A local response to a ‘broken’ system
Since its beginnings in 1976, Annunciation House “has been an effective, compassionate, local response to a complex and broken immigration system, rooted in the Gospel and born of an encounter between (founder and director) Ruben Garcia and Mother Teresa of Kolkata,” Bishop Seitz said.
“It has led our community effort to meet the challenge of migration in recent years. Its work is nourished by long-standing partnerships with the Catholic Church and El Paso, our local government and our federal law enforcement partners, including U.S. Border Patrol,” the prelate said. “Its work is an example of our Catholic commitment to the poor, the Christian call to love one’s neighbor and stepping into the breach to take action where many will not. Our church, our city and our country owe Annunciation House a deep debt of gratitude.”
At the Feb. 21 webinar, panelists joined Bishop Seitz in condemning Paxton’s effort to shut down Annunciation House. Dylan Corbett, executive director of the Hope Border Institute, a group that works to apply the perspective of Catholic social teaching in policy and practice to the U.S.-Mexico border region, said “faith-based organizations in particular have been picking up the pieces of a broken system for decades.”
Catholic organizations ‘not the enemy’
Paxton’s effort, Corbett said, is “a threat.”

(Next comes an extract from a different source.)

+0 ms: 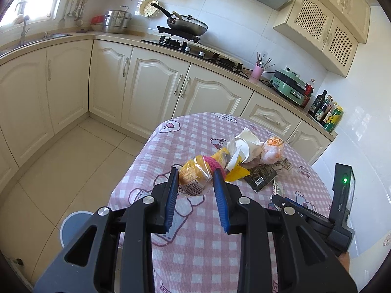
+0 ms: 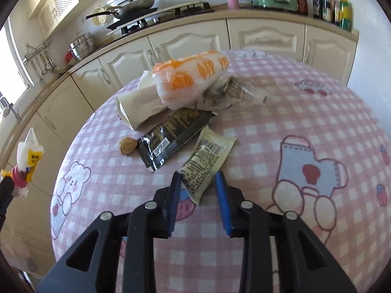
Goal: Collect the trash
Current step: 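Grasp the white-green snack packet with the right tool while the left tool holds the yellow bag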
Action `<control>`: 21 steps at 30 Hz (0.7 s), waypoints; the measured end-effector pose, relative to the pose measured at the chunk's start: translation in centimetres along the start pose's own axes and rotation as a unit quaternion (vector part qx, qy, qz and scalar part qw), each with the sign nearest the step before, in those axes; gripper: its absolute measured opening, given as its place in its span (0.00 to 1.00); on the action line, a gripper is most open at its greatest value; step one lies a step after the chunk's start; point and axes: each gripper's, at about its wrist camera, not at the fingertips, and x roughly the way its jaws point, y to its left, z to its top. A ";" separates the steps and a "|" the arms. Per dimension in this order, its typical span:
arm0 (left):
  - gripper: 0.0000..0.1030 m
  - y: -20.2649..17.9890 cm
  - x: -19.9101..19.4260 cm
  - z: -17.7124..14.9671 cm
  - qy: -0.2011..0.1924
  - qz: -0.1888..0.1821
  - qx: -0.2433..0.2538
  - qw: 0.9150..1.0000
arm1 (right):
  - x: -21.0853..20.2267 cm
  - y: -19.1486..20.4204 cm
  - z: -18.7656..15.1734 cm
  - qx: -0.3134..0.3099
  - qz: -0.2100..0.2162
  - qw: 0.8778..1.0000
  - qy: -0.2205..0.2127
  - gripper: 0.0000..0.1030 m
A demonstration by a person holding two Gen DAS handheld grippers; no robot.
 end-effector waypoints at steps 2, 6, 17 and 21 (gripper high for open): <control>0.26 0.0 0.0 -0.1 0.000 0.001 -0.001 1.000 | -0.2 -0.2 0.2 0.011 0.006 1.000 -0.005 0.36; 0.26 0.1 0.1 -0.2 0.002 0.006 -0.002 1.000 | 0.4 0.5 0.9 0.008 -0.009 1.000 -0.012 0.56; 0.26 1.4 0.1 -0.4 0.003 0.022 -0.012 1.000 | -1.2 1.6 0.0 -0.022 0.007 1.000 -0.020 0.22; 0.26 2.3 -0.8 -0.3 -0.002 0.030 -0.019 0.999 | -3.5 4.6 -0.6 -0.046 0.045 0.997 -0.034 0.22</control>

“This is a shot across the bow,” he said. “It’s an action designed for political effect. It’s an action designed to have a chilling effect.”

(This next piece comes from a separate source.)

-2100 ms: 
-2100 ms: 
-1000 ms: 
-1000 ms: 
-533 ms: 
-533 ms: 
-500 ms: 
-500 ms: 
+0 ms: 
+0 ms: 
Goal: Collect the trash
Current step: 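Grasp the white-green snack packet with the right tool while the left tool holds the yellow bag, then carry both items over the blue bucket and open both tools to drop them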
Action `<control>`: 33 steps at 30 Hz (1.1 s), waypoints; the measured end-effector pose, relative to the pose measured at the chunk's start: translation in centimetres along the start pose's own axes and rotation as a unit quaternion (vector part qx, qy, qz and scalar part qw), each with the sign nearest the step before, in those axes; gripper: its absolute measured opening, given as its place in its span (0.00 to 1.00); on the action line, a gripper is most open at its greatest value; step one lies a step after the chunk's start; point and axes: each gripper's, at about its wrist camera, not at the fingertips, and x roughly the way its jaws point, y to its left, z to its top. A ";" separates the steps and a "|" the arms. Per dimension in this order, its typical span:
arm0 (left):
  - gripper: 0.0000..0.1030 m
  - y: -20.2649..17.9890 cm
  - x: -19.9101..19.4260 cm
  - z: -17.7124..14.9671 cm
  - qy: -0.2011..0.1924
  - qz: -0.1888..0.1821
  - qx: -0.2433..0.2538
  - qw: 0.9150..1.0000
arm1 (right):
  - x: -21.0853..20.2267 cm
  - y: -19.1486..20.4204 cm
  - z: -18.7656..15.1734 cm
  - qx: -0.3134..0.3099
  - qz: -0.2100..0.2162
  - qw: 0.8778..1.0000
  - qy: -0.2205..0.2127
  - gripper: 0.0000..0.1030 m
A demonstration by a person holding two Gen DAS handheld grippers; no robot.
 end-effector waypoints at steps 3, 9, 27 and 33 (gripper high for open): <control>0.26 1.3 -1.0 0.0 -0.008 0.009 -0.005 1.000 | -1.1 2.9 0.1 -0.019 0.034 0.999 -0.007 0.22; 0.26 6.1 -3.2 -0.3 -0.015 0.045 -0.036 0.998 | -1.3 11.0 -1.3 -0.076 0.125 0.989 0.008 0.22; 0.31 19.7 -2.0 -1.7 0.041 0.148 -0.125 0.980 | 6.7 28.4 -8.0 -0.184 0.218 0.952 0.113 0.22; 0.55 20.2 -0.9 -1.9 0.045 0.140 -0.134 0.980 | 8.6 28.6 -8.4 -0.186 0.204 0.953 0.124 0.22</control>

J. Kevin Appleby, senior fellow for policy at the Center for Migration Studies of New York and the former director of migration policy for the U.S. Conference of Catholic Bishops, said at the webinar that Paxton was “shameless.”
“The Catholic Church organizations coordinate with the federal government, help the federal government do their job, responding to migrants who cross the border,” Appleby said. “They’re not the enemy. And to go down this road can start persecuting faith-based organizations in order to make political points is wrongheaded. We’ve seen this throughout history, where you know, Catholics, Christians, Jews, Muslims, all faiths have served their mission in assisting others who were in need. And to attack that for political points is just shameful.”
Rep. Veronica Escobar, D-Texas, who represents a district that includes El Paso, issued a statement calling Annunciation House a “critical faith-based partner” and Paxton’s effort “outrageous.”
“If Mr. Paxton believes that Annunciation House merits investigation, he should apply that same standard to Gov. Greg Abbott, who has literally transported a similar population across state lines,” Escobar said in reference to the Republican governor’s record of busing migrants to Democratic-led jurisdictions.